Des sanctions ciblées sur certains dirigeants chinois ont été décrétées par Washington. La Chine assure qu’elle en fera de même.

Les États-Unis ont infligé le 9 juillet des sanctions à l’encontre de plusieurs dirigeants chinois, accusés d’être en « lien avec de graves atteintes aux droits humains » contre la minorité ouïghour du XInjiang, ont annoncé le Trésor et le département d’État.

Les visas d’entrée aux États-Unis seront refusés à trois responsables et leurs familles, selon un communiqué du secrétaire d’État Mike Pompeo, pour des « abus horribles et systématiques » à l’encontre des Ouïghours, mais aussi d’autres minorités.

Washington, et d’autres capitales occidentales (Paris, Canberra, Londres et Toronto), ainsi que des organisations de défense des droits humains, accusent la Chine d’avoir interné dans la région au moins un million de musulmans.

Mike Pompeo, chef de la diplomatie américaine, avait comparé la situation à l’Holocauste, en parlant de « tache du siècle », lors d’un point presse.

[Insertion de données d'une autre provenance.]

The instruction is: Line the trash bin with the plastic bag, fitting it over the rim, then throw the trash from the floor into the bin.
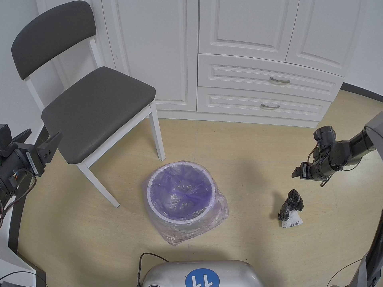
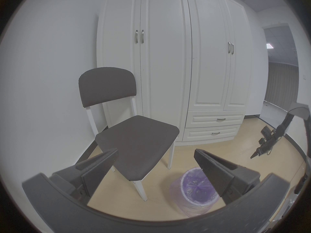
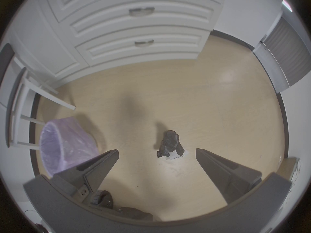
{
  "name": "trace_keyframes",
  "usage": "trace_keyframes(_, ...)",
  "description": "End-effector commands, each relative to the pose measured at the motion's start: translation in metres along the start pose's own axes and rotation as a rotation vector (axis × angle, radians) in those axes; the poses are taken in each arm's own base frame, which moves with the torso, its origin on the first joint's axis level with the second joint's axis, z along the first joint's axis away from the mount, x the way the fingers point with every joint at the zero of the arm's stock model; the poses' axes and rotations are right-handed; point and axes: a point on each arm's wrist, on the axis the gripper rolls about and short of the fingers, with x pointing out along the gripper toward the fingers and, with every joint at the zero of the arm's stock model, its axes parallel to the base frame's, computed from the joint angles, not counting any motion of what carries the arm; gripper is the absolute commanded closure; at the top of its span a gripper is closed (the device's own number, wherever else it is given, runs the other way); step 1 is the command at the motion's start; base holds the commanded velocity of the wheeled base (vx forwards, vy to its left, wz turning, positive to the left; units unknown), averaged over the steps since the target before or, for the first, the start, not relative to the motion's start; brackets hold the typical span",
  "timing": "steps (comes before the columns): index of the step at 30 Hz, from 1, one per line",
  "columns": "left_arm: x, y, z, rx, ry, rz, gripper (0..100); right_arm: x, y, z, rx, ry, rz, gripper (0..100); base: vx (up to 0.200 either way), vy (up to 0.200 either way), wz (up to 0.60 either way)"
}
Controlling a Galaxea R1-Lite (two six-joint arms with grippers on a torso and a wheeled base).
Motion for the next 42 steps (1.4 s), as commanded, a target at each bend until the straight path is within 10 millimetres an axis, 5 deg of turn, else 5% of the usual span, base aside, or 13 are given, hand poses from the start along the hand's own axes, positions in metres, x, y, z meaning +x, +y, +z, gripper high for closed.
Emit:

La Chine, de son côté, dément ces allégations, évoquant des centres de formation professionnelle.

Parmi les personnes visées par ces mesures, Chen Quanguo, le secrétaire du Parti communiste pour la région du Xinjiang, qui est considéré comme l’instigateur de la politique dure de Pékin sur les minorités.

Interdictions d’utiliser des produits venant d’entreprises chinoises

A ces restrictions s’ajoute un projet de réglementation interdisant aux autorités locales américaines d’acheter des biens ou des services à des entreprises qui utilisent des produits de Huawei et de quatre autres entreprises chinoises.

Selon une source à Washington, citée par l’agence de presse Reuters, cette politique pourrait avoir des conséquences importantes pour les entreprises, vendant des produits et des services au gouvernement américain.

En effet, ces entreprises devront prouver qu’elles n’utilisent pas les produits de ces entreprises chinoises, si la réglementation entre en vigueur. Parmi les sociétés mentionnées, Hikvision et Dahua vendent le plus de caméras de surveillance vidéo dans le monde. De son côté, Huawei est connue pour ses smartphones et ses équipements de réseau, tout comme ZTE. Enfin, le producteur de radio Hytera est sur la liste noire, selon cette source.

La Chine promet de riposter aux sanctions des Etats-Unis

Zhao Lijian, porte parole MAE

La Chine a annoncé qu’elle imposerait des mesures similaire en réponse aux sanctions américaines contre des responsables chinois liés aux violations présumées des droits de l’homme contre l’ethnie Ouïghours, minorité musulmane du Xinjiang.

« Les sanctions américaines représentent une grave ingérence dans les affaires chinoises et sont profondément préjudiciables aux relations entre les deux pays », a déclaré le porte-parole du ministère des Affaires étrangères, Zhao Lijian.

« Certains aux Etats-Unis prétendent qu’ils se soucient des minorités ethniques au Xinjiang, mais en même temps, ils prennent toutes sortes de mesures pour réprimer les entreprises du Xinjiang », a déclaré le porte-parole.

Selon lui, « cette incohérence illustre leur hypocrisie et leur intention malveillante de contenir le développement du Xinjiang et de semer la discorde entre les différents groupes ethniques en Chine ».

« Nous exhortons la partie américaine à respecter les faits, à arrêter les manipulations politiques, à mettre fin aux paroles et aux actes erronés préjudiciables aux autres et à elle-même et à cesser d’utiliser le Xinjiang comme prétexte pour perturber la coopération normale entre les entreprises chinoises et américaines », a indiqué Zhao Lijina.